Purpose/Objective(s): Ionizing radiation acoustic imaging (iRAI) is a novel imaging technology with the potential to map the delivered radiation dose on anatomical structure in real time during external beam radiation therapy (RT) including conventional RT, FLASH-RT, proton therapy, and radiotherapy with heavy ions such as Carbon. This technology offers unprecedented opportunities for online monitoring of radiation’s interactions with tissues of interest, providing adaptive feedback for safe and personalized cancer treatment. This study aimed to evaluate the clinical feasibility of using iRAI to map the delivered dose in patients receiving RT with various treatment techniques, including 3D-comformal RT (3D CRT), Intensity Modulated RT (IMRT), and Volumetric Modulated Arc RT (VMAT).

Materials/Methods: The volumetric iRAI system, which consists of a custom-designed two-dimensional (2D) matrix transducer array with an integrated preamplifier array and driven by a clinic-ready (not FDA approved) ultrasound imaging platform, was developed. A total of 10 patients with intra-liver cancer were enrolled in a prospective clinical trial after providing informed consent and IRB approval. Patients were treated with stereotactic body radiation therapy (SBRT) using standard of care clinical techniques, with the addition of volumetric iRAI for real-time mapping of three-dimensional radiation dose deposition.
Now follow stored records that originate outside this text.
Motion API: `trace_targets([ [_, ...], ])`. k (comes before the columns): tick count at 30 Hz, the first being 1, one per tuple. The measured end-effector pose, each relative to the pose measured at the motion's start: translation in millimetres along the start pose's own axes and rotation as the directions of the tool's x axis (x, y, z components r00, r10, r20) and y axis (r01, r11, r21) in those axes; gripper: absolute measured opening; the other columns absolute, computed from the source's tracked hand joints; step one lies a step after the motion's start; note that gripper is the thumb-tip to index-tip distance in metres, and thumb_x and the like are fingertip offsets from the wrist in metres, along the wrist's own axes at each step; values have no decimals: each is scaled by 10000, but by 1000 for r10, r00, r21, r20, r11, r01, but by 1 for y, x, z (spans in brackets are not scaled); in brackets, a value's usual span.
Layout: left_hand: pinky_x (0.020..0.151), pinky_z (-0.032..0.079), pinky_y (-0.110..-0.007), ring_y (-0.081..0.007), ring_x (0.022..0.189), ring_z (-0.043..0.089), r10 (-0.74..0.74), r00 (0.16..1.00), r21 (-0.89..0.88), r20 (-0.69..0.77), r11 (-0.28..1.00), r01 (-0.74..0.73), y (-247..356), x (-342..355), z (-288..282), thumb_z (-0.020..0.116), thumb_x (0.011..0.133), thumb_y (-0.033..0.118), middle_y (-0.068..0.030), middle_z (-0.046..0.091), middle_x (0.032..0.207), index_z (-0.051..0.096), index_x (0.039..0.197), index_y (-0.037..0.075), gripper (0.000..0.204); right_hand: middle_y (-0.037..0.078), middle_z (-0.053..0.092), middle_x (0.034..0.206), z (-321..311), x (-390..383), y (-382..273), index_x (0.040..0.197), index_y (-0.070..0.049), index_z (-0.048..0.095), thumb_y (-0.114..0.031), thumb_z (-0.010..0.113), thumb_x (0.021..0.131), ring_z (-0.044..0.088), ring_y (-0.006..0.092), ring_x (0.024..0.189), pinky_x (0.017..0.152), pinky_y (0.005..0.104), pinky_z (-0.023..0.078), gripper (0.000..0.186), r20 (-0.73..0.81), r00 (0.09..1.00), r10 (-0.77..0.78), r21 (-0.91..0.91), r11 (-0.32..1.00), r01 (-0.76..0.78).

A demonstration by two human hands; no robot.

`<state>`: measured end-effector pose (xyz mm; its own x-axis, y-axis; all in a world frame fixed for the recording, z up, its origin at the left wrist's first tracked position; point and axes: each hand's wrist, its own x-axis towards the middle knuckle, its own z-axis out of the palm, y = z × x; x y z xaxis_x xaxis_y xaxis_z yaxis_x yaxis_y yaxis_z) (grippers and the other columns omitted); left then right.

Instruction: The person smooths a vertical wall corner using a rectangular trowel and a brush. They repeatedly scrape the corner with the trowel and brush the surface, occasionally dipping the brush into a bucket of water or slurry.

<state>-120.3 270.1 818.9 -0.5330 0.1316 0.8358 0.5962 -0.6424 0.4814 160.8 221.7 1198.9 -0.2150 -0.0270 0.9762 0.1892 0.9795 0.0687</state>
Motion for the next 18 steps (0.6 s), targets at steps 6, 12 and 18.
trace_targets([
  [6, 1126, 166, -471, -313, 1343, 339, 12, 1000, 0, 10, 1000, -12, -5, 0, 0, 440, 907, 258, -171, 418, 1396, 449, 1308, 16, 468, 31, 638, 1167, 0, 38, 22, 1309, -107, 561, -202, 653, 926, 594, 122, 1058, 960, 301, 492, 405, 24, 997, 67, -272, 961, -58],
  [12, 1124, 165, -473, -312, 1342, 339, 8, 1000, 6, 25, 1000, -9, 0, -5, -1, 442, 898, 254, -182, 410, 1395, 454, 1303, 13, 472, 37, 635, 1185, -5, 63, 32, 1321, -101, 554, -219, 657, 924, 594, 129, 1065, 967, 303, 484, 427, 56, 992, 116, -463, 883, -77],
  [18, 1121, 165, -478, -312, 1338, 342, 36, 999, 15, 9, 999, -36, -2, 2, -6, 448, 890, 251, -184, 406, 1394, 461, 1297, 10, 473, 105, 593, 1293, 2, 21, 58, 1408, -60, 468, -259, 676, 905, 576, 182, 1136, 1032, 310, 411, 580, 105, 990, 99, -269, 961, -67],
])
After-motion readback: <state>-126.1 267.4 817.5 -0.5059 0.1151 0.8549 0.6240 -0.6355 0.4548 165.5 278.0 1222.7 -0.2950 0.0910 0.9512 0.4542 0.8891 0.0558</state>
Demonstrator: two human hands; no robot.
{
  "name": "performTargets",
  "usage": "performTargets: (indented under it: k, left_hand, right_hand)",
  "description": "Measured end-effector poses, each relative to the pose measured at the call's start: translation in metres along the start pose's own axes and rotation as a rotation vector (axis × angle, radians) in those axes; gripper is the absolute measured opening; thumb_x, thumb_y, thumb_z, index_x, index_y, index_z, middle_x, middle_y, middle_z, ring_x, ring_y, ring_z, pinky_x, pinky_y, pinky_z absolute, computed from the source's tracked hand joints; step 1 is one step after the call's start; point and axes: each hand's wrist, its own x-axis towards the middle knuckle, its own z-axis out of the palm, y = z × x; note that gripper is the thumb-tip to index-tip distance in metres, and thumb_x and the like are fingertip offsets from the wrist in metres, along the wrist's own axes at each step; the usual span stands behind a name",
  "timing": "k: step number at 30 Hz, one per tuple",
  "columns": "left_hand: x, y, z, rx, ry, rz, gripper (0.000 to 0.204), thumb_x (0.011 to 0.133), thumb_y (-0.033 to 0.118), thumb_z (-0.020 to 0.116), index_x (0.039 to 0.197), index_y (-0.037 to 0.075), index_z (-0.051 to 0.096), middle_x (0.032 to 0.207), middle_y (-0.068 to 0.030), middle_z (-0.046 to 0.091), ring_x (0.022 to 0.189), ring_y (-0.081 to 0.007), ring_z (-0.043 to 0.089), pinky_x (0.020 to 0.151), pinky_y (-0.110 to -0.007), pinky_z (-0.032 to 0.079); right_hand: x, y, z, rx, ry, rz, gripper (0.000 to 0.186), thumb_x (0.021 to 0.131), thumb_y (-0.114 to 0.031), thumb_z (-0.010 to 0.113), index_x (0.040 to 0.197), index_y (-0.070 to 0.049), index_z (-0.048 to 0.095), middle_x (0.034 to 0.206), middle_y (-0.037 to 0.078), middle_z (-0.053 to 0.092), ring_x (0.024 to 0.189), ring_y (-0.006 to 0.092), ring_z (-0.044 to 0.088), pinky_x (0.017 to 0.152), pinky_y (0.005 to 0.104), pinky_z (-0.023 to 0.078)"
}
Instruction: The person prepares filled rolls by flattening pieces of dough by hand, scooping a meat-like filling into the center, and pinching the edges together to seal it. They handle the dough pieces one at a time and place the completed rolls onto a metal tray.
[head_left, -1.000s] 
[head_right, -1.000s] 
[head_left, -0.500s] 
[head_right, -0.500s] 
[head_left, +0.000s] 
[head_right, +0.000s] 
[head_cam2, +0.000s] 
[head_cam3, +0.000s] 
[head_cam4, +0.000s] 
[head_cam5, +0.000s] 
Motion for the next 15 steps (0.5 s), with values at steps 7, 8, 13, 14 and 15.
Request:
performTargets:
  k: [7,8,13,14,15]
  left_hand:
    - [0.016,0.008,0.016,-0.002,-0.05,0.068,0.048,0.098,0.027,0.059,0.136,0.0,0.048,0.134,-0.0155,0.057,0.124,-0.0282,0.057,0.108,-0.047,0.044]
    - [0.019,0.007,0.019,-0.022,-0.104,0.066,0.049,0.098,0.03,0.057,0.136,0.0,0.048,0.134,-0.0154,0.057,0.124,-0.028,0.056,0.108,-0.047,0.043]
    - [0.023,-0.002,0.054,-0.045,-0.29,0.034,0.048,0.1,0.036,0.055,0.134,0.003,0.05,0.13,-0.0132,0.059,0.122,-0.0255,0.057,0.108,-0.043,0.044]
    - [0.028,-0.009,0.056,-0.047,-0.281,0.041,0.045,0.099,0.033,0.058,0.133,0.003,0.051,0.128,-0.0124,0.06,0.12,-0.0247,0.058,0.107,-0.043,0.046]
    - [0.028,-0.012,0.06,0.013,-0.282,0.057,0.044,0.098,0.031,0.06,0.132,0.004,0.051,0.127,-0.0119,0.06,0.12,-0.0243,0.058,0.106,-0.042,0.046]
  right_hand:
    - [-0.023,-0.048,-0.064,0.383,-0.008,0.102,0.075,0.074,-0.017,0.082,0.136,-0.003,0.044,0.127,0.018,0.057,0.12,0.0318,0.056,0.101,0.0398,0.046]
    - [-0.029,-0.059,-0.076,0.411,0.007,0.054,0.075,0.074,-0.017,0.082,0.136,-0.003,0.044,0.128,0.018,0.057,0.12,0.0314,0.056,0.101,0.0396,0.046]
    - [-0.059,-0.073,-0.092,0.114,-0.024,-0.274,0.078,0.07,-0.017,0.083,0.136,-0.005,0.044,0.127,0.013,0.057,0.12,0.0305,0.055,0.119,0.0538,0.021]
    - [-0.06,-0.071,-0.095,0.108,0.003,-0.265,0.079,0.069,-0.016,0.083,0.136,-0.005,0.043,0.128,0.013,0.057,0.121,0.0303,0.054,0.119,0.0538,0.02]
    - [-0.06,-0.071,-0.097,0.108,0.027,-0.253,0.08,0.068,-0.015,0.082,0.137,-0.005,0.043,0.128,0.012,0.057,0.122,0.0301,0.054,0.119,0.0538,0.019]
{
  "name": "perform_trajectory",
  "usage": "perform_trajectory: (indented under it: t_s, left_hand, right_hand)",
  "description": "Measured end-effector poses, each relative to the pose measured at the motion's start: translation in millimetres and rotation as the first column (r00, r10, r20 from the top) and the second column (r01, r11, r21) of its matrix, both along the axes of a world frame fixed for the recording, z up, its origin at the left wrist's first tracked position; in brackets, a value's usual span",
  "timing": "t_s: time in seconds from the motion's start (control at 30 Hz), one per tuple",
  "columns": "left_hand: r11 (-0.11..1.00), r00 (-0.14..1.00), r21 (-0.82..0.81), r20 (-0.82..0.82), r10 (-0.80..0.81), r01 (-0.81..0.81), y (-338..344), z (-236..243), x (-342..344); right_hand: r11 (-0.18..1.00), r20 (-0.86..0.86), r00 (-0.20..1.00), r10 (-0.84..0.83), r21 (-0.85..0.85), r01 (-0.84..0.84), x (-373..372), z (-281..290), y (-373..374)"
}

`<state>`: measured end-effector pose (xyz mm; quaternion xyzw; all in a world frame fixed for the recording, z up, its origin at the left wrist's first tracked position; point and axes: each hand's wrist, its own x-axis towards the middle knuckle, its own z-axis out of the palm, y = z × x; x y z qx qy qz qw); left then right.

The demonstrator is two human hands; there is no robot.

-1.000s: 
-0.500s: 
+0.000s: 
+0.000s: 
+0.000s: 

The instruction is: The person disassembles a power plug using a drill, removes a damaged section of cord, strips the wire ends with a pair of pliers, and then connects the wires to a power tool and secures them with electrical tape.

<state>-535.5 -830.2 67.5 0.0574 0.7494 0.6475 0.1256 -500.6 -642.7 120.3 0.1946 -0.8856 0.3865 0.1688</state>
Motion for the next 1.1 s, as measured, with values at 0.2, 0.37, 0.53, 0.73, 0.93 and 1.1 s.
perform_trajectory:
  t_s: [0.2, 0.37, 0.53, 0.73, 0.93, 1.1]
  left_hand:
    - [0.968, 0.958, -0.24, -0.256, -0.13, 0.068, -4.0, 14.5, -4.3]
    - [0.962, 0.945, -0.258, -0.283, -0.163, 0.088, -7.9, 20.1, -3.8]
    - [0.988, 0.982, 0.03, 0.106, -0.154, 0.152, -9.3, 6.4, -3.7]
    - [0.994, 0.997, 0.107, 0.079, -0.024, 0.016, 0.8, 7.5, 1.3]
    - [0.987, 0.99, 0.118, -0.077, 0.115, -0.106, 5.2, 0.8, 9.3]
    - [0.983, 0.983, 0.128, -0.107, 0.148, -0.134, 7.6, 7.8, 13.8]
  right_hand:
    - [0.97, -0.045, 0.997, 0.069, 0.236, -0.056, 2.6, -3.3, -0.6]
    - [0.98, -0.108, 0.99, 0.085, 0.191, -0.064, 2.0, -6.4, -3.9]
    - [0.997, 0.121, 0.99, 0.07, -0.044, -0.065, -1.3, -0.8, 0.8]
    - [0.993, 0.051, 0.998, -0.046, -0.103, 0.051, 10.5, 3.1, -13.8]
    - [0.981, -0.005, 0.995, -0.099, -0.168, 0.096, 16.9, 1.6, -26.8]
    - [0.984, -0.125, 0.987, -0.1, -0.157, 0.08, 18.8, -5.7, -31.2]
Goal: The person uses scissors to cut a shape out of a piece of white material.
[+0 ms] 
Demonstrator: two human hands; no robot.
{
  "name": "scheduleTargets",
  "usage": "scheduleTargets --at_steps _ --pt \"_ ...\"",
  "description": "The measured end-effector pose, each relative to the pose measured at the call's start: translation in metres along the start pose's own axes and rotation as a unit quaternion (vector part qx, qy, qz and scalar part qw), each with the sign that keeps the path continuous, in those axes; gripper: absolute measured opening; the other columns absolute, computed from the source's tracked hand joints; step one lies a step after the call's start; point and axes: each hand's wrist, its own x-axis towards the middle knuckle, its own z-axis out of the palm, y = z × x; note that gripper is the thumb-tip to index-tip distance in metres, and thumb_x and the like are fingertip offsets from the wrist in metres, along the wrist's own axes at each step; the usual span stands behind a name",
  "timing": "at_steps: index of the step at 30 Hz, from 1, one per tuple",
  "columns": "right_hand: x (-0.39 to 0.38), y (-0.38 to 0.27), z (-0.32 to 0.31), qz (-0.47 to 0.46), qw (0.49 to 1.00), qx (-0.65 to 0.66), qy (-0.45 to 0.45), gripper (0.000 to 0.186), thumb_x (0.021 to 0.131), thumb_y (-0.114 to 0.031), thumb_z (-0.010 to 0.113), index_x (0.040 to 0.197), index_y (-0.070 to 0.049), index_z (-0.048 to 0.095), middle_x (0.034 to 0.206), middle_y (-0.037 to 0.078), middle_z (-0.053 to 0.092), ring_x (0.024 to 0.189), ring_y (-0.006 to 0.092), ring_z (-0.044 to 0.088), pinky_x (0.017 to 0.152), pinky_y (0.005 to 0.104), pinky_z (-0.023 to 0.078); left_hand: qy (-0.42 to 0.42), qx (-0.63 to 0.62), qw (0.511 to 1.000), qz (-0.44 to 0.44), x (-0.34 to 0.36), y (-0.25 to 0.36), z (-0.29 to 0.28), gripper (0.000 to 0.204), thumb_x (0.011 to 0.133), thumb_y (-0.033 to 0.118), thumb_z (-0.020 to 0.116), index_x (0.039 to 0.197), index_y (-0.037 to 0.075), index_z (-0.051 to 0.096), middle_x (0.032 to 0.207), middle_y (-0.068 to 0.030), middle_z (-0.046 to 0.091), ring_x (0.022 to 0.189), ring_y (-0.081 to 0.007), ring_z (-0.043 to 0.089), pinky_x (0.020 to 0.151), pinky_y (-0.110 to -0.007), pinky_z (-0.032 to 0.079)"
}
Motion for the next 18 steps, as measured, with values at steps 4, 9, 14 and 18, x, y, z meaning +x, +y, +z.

Results: The minimal detectable dose was low at approximately 10 cGy. The overall shape of the dose distribution and location of the dose deposition determined by iRAI matched well with the corresponding treatment plan. A gamma passing rate of 0.7597 ± 0.1112 and 0.9099 ± 0.0661 with a 10 mm/10% distance to agreement (DTA)/ dose difference (DD) suggest good agreement between the iRAI measurement and the treatment plan in both the liver volume and the planning target volume under current system resolution. A structural similarity (SSIM) value of 0.6284 ± 0.1678 demonstrates that the iRAI measurements have shown structural pattern agreement with the treatment plan within the planning target volume (PTV).

Conclusion: This study demonstrates the clinical feasibility of iRAI to monitor radiation dose delivery to deep targets in real-time during treatment. This information can be integrated into treatment delivery systems to improve safety and facilitate the adaptation of radiation therapy and warrants further development and optimization of iRAI technology.